Пока она доит, я даю быкам сено и напускаю им воду в колоды, сваренные из труб большого диаметра.
Около восьми Оксана кончает доить, идёт готовить завтрак, а я отвязываю коров и выгоняю их из денника. Через двор им ходить нельзя: он порос травой, на которой словно стеклянные бусы сверкают капли росы. Навстречу солнцу открывают свои золотые головки одуванчики. В изумрудной траве они смотрятся немыслимо красиво, обтекая Оксанины клумбы с пионами, розами, ирисами, лилиями и другими цветами, названия которых я не могу запомнить. Посреди цветов я устроил беседку, поставил в неё стол и скамейку ― мы иногда там отдыхаем, а чаще Матвейка играет со своими друзьями в неподвижные игры.
Сажусь в седло велосипеда и рявкаю матом на разбредшихся коров, они вздрагивают, мигом сбиваются в кучу, и послушно идут вслед за мной, подгонять их уже не надо.
На лужайке против моего двора встречаю Виктора Игнатьевича Солдатова, соседа со Школьной улицы. Ему ещё нет шестидесяти, но он уже на пенсии ― хватило стажа спасателя на Экибастузских шахтах. Он среднего роста, крепкий, на голых плечах красиво вырисовываются бицепсы. У него тёмно-русые волосы с чуть заметной сединой на висках. Кончик носа опущен на усы. С начала мая до конца сентября ходит в майках или тельняшках.

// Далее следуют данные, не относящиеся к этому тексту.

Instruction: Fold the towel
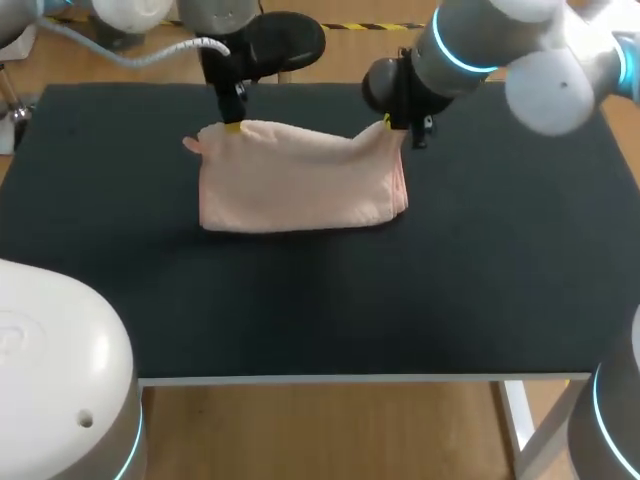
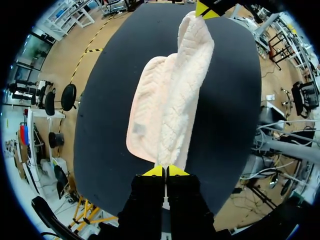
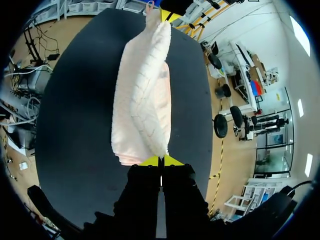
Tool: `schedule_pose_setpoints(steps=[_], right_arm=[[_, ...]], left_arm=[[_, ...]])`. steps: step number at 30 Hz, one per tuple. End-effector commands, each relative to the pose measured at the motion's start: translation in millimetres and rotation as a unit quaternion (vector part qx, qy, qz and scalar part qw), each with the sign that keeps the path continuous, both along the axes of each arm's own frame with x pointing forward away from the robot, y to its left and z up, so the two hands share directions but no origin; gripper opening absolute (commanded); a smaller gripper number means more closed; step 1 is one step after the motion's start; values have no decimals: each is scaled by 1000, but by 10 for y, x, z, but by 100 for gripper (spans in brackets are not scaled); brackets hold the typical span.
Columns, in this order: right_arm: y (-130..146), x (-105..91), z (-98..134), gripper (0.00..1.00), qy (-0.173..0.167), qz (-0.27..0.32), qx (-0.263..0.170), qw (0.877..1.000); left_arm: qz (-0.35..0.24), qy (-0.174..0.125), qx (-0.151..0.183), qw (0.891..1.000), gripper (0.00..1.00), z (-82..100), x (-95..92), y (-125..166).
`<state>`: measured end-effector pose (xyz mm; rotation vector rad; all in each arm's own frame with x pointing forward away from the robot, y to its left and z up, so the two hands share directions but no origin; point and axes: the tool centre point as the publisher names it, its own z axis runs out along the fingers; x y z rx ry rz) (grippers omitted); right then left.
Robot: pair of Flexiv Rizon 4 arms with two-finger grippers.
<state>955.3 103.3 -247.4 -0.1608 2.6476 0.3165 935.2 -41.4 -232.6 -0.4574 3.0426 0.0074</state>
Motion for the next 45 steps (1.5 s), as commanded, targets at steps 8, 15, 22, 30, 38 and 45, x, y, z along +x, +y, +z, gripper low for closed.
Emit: schedule_pose_setpoints(steps=[8,15,22,30,38,45], right_arm=[[-293,-900,247,0,-24,-13,16,1000],[-219,-1134,178,0,-25,-15,14,999],[-82,-708,-12,0,-14,-7,2,1000],[21,-62,-277,0,7,5,-10,1000],[82,405,-600,0,35,6,-18,999],[94,676,-819,0,59,-1,-24,998]], left_arm=[[-2,-50,7,999,0,72,-768,-98],[9,-50,2,999,0,-19,-1000,-45],[33,-49,6,998,0,-127,-593,58],[40,-21,14,999,0,-412,-44,119],[49,9,19,999,0,-678,345,155],[51,31,23,998,0,-852,602,163]])
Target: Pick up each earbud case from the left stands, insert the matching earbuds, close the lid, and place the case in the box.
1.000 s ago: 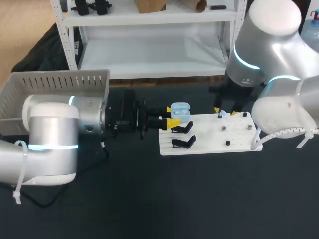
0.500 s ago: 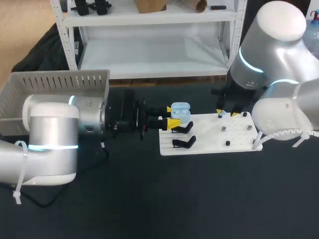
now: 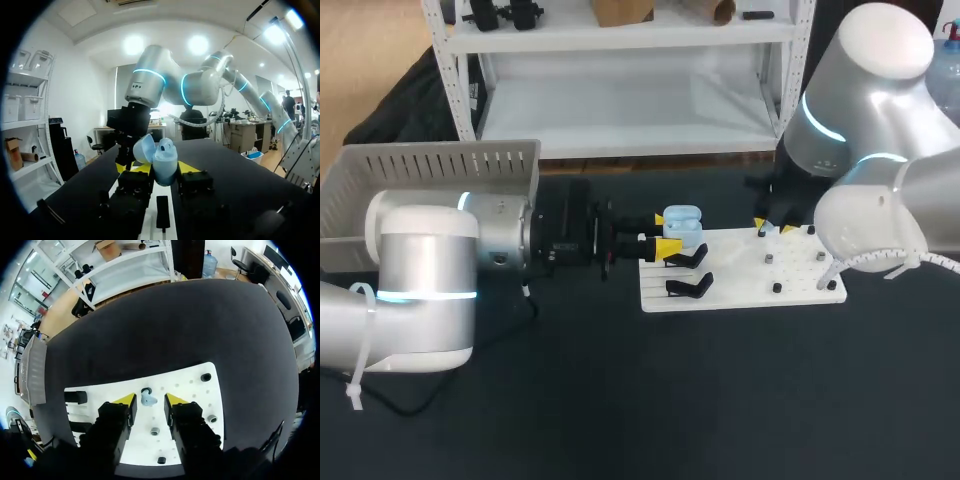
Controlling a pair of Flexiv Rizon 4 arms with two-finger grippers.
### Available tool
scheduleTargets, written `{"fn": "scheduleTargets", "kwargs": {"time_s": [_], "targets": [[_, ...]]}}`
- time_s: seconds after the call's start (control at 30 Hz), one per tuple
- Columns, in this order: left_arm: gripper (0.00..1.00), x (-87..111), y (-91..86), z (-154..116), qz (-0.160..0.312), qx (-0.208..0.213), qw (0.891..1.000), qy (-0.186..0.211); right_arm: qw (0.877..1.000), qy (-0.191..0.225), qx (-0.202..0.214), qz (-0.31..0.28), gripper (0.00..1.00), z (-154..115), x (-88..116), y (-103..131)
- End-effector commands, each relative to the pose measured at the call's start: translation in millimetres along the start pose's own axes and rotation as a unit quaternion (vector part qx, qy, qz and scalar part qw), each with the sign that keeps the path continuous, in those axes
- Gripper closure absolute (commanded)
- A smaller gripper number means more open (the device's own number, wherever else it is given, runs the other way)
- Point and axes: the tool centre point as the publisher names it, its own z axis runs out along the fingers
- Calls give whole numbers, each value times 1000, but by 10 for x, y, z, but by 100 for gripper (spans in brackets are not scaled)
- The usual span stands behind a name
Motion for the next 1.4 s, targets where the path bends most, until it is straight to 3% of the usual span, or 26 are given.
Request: {"fn": "scheduleTargets", "kwargs": {"time_s": [0.03, 0.6, 0.7, 0.77, 1.1, 1.4], "targets": [[100, 4, -16, -1, 1, -3, 1000, -1, 1000, 3, -1, 1, 68, 20, -17, 4], [100, 4, -16, -1, 1, -3, 1000, -1, 1000, 19, -5, 6, 76, 69, 11, -1], [100, 4, -16, -1, 1, -3, 1000, -1, 1000, 21, -5, 5, 81, 78, 26, 9], [100, 4, -16, -1, 1, -3, 1000, -1, 1000, 23, -5, 4, 100, 78, 35, 11], [100, 4, -16, -1, 1, -3, 1000, -1, 1000, 20, -2, 7, 100, -29, 50, -17], [100, 4, -16, -1, 1, -3, 1000, -1, 1000, 5, -4, 15, 100, -339, 78, -50]]}}
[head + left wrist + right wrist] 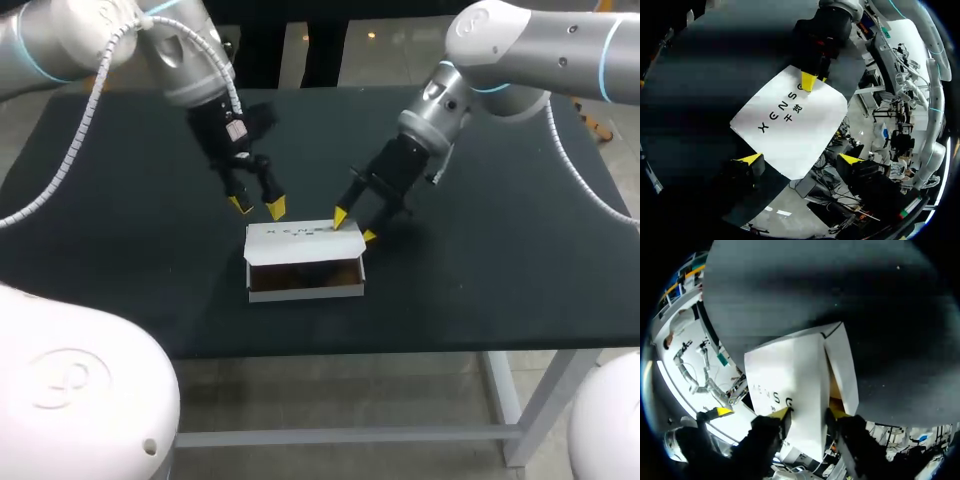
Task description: Assemble the packaging by folding the flat box into shape, placing the metal phone stand inside, and closing the box properly
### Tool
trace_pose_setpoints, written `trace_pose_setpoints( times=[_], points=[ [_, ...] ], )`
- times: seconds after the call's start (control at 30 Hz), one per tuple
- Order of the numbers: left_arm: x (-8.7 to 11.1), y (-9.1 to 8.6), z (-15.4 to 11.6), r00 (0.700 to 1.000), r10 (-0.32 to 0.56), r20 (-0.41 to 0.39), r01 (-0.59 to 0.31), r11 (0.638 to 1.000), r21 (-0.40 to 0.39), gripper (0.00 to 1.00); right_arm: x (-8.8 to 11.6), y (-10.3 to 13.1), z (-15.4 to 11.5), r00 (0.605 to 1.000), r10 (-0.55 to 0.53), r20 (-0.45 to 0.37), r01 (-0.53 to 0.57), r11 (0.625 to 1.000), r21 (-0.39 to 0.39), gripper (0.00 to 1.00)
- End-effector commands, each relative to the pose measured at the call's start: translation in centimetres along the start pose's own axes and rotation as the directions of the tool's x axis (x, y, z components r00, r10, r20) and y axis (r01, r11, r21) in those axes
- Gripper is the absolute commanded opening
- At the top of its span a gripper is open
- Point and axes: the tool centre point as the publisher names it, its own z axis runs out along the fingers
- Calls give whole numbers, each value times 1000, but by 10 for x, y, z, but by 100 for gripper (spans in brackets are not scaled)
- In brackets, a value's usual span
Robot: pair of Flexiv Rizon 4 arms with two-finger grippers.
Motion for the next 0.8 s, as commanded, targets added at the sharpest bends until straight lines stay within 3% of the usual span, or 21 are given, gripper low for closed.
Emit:
trace_pose_setpoints(
  times=[0.03,0.17,0.2,0.27,0.3,0.43,0.67,0.8],
  points=[
    [1,-9,-4,999,-4,33,6,997,-72,100,1,2,-1,1000,0,4,0,1000,8,50],
    [1,-4,7,987,125,100,-119,991,-62,100,1,2,-1,1000,0,4,0,1000,8,50],
    [2,-2,9,968,208,139,-199,977,-76,100,1,2,-1,1000,0,4,0,1000,8,50],
    [-1,1,11,952,260,162,-253,965,-64,100,1,2,-1,1000,0,4,0,1000,8,50],
    [-1,3,14,928,321,189,-312,947,-77,100,1,2,-1,1000,0,4,0,1000,8,51],
    [-3,4,18,897,381,222,-372,925,-84,100,1,2,-1,1000,0,4,0,1000,8,50],
    [3,8,24,810,505,297,-493,862,-120,100,1,2,-1,1000,0,4,0,1000,8,50],
    [6,9,25,795,522,310,-506,852,-138,100,1,2,-1,1000,0,4,0,1000,8,49]
  ],
)
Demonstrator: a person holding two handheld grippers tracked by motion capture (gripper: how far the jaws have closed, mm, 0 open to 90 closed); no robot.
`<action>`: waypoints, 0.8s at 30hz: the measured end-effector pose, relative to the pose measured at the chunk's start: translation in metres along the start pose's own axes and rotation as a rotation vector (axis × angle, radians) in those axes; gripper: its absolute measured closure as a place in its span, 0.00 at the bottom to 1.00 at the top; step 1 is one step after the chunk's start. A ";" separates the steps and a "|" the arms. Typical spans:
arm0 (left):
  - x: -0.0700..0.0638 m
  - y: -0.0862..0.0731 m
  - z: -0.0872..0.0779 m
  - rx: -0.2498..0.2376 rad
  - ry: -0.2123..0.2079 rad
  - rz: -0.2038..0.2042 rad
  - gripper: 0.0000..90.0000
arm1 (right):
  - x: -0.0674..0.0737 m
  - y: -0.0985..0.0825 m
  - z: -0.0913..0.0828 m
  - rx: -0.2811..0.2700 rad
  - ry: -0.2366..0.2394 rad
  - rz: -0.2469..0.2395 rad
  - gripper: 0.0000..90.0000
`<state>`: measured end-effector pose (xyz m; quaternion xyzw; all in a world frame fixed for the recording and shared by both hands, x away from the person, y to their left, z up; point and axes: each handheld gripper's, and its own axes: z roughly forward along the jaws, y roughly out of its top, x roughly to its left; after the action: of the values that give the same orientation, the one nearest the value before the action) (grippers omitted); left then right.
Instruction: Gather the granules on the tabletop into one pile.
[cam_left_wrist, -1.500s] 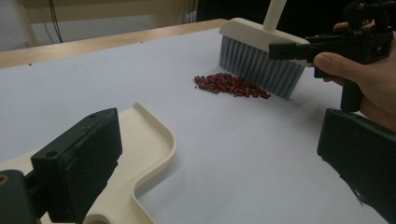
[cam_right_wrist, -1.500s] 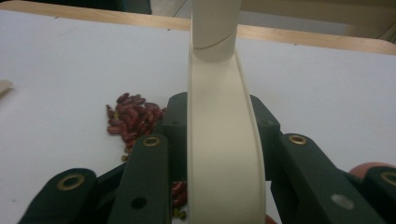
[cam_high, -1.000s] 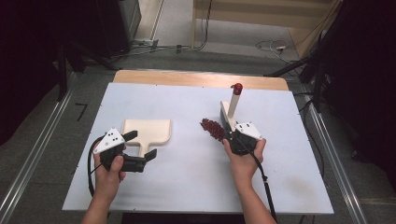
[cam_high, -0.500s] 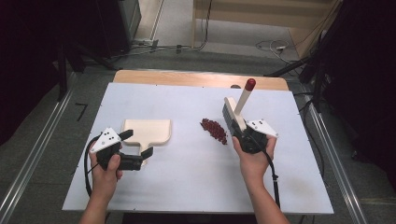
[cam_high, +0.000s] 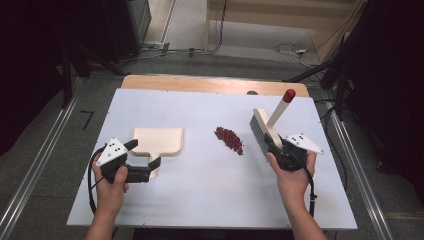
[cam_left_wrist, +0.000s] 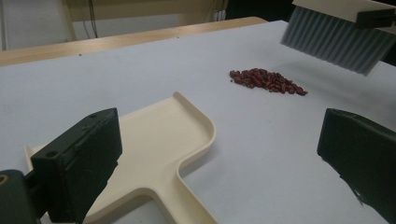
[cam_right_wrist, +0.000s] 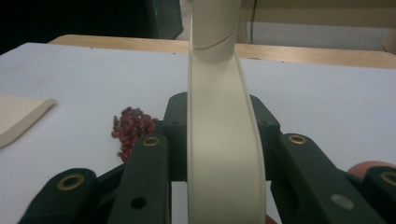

Сейчас привязывает козла Борьку, которого искренне ненавидит:
– Стой, гад! Какие же пакостные твари эти козлы! ― бубнит он себе под нос.
– Он вчера в верёвке запутался, весь день простоял на одном месте. – говорю я, останавливаясь. – Наверное, остался голодным.
– Это его проблемы, надо было жрать, а не путаться!
– Он козёл ― животное.
– Это его проблемы, что он козёл!
– А Машка где?
– Машку отвели в клубный сад ― там трава гуще. Целый день воду им таскай! А оно мне надо?!
Мои коровы проходят мимо, срывая на ходу травинки.
Козёл и Солдатов провожают их взглядом: козёл блеет, Солдатов считает ― он считает моих коров каждый раз, когда видит. Впрочем, все, мимо кого я их прогоняю, считают. Это, наверное, свойство людей ― считать сколько чего у ближнего.
– И сколько ты платишь пастуху?
– По пятьсот за голову.
– А в деннике сколько ещё?
– Шесть быков и семь телят, – отвечаю я неохотно. ― В стайке ещё две свиньи и пернатый дрязг на еду.
– На хрена тебе столько!
– А тебе на хрена четыреста бройлеров?
– Мне не нужны – это жена. Представляешь, – говорит он, понизив голос, – весной, когда было холодно, эти твари жили на кухне, а мы кушали в сенях! Всю извёстку обклевали. Краска на полу слезла. Двадцать тысяч на ремонт потратили!
Жена Виктора Игнатьевича, Наталья Фёдоровна, женщина красивая, но строгая, постоянно стрóит своего мужа. Вот и сейчас она, собираясь на работу в Райцентр, кричит со двора:
– Витя! Ты намерен питаться с огорода?
– Есть такие мечты! – кричит в ответ Виктор Игнатьевич.
– Тогда тебе на сегодня задание: сделать летний полив. Понял? И не забудь, сегодня Василий Николаевич приедет за бройлерами!
Я еду дальше, оставляя соседа в угрюмой задумчивости.
Возвращаюсь в восемь. Завтракаю с Оксаной и передаю, что сказал Солдатов.